--- Task to carry out ---
For the material below, please count the lines containing "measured". Reply with the count alone.
%%
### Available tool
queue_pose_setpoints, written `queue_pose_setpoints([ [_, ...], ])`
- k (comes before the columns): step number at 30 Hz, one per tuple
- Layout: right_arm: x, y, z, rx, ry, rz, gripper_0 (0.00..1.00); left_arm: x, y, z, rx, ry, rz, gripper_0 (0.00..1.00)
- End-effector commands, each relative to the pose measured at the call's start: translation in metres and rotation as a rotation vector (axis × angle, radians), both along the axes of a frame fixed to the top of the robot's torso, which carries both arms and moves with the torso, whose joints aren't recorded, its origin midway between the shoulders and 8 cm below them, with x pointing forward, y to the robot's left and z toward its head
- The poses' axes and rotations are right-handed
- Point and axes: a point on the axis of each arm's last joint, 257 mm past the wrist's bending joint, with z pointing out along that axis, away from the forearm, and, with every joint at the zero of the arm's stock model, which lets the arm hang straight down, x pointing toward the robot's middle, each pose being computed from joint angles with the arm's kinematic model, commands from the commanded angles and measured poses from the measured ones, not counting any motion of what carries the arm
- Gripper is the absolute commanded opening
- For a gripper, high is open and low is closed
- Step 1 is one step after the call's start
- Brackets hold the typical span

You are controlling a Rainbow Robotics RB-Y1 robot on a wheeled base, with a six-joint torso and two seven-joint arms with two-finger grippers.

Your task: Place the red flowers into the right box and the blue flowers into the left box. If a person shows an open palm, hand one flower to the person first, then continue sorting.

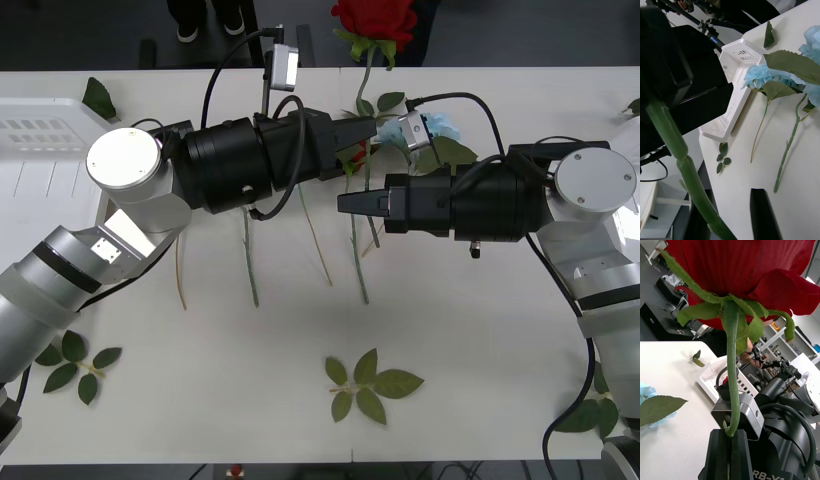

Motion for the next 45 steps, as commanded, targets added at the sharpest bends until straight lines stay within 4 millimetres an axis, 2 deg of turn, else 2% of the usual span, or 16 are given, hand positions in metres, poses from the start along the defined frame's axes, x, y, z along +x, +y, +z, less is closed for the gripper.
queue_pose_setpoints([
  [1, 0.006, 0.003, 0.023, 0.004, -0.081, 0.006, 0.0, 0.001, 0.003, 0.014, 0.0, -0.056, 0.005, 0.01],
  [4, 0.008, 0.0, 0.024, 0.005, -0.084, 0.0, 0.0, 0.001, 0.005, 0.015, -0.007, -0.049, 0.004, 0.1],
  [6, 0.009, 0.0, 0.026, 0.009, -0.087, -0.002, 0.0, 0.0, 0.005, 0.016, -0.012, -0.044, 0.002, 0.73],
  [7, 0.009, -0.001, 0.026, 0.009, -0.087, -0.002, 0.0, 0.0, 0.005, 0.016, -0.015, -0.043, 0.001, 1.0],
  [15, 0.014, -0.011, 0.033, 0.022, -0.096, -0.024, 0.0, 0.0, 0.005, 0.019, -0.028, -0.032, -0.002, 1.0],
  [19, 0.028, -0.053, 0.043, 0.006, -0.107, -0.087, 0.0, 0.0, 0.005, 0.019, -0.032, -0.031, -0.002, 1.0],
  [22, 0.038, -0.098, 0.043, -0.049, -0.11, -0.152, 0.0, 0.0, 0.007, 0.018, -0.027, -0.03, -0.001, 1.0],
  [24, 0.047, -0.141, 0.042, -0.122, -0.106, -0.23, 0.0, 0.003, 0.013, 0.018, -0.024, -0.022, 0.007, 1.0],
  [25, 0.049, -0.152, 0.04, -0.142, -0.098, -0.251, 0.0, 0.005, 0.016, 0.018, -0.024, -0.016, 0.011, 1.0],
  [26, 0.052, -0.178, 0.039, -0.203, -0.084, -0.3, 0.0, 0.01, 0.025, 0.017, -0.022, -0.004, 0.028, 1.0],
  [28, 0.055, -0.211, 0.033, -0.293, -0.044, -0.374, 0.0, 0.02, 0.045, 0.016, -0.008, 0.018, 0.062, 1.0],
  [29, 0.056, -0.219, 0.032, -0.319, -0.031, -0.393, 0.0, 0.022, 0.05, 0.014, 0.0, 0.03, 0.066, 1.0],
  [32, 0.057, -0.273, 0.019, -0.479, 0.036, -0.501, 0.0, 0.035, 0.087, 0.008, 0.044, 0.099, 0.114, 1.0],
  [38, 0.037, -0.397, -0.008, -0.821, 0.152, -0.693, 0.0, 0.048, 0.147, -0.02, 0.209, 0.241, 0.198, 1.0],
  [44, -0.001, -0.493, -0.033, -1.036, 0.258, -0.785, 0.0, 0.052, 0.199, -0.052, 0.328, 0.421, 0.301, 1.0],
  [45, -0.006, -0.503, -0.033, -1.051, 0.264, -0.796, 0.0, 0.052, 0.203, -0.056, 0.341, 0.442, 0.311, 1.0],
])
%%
--- Solution for this task ---
2